What about the true value? There is cast-iron numerical data up to about $k = 20$, and conjectured values up to about $k = 40$, obtained with computer searches. The numerics very strongly suggest that $N(k)$ is roughly $k^2$. For instance, it is believed that $N(20) = 389$ and $N(30) = 903$. The question Ron Graham asked me in 2004 was this: is it true that $N(k) < Ck^2$ for some absolute constant $C$, and for all $k$? When Ron asked me this question I immediately told him that I thought the answer was no, and I thought I would send him a proof within a few days. My reasoning was as follows. There are well-known examples of (for instance) subsets of $\{1,\dots, k^{10}\}$ of size $k^{9.9}$ with no three-term arithmetic progressions, provided $k$ is sufficiently large. Take a set like this, and colour it blue. Colour the remaining points red. There are quite a lot of red points but, unless something unexpected happens, one would still not anticipate red arithmetic progressions of length much longer than about $k^{0.1}$, and certainly nowhere near as long as $k$. (One can actually make this rigorous: if the blue points were a random subset of size $k^{9.9}$, then almost surely (as $k \rightarrow \infty$) what I just wrote is true.)

Unfortunately, something unexpected does happen. For all the well-known examples of large sets free of three-term progressions, their complements contain extremely long arithmetic progressions. In particular, none of these examples provide a disproof of Ron Graham's conjecture. I apologized to Ron for not believing his conjecture, and to make amends I repeated it myself in print.

However, in recent work I have shown that the conjecture is, after all, false. Not only is $N(k)$ not bounded by a quadratic, but in fact it is not bounded by any polynomial. It grows at least as quickly as roughly $e^{(\log k)^{4/3}}$.

The red-blue colouring which shows this is rather elaborate. Very roughly, one sets up a discrete-time dynamical system on a high-dimensional torus given by an irrational rotation. On the torus one takes a large, randomly-chosen, collection of very thin ellipsoidal annuli, all with the same eccentricity, but with this eccentricity also chosen randomly. Then, we colour $n$ blue if $n$ is a return time of our dynamical system to this set of annuli. All other $n$ are coloured red.

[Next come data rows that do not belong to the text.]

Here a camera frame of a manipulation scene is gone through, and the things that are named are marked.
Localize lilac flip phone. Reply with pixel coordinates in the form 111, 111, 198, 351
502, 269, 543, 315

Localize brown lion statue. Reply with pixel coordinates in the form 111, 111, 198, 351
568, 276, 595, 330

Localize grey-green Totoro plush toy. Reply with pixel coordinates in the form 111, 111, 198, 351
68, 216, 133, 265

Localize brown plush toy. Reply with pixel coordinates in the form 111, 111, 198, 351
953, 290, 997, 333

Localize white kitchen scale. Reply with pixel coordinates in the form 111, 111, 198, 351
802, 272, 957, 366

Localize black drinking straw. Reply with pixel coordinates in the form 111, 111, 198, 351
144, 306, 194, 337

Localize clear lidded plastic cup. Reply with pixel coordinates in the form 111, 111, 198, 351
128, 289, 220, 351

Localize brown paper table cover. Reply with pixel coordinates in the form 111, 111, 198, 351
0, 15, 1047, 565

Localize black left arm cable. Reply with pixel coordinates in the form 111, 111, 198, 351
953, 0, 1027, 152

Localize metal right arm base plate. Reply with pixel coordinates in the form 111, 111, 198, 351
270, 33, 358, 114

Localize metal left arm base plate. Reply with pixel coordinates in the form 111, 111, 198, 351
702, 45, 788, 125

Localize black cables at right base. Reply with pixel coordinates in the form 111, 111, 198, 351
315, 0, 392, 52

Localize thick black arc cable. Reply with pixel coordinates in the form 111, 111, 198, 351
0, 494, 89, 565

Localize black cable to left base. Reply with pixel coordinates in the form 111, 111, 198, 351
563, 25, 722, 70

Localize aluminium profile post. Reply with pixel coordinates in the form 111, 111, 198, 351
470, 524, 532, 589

By far the hardest part of the proof is to show that (with high probability) this colouring does not contain long red progressions. This occupies about 50 pages and uses tools from harmonic analysis, the geometry of numbers, combinatorics and random matrix theory.

Despite this new result, the gap between the known upper and lower bounds for $N(k)$ remains close to exponential and seems likely to remain so for the foreseeable future."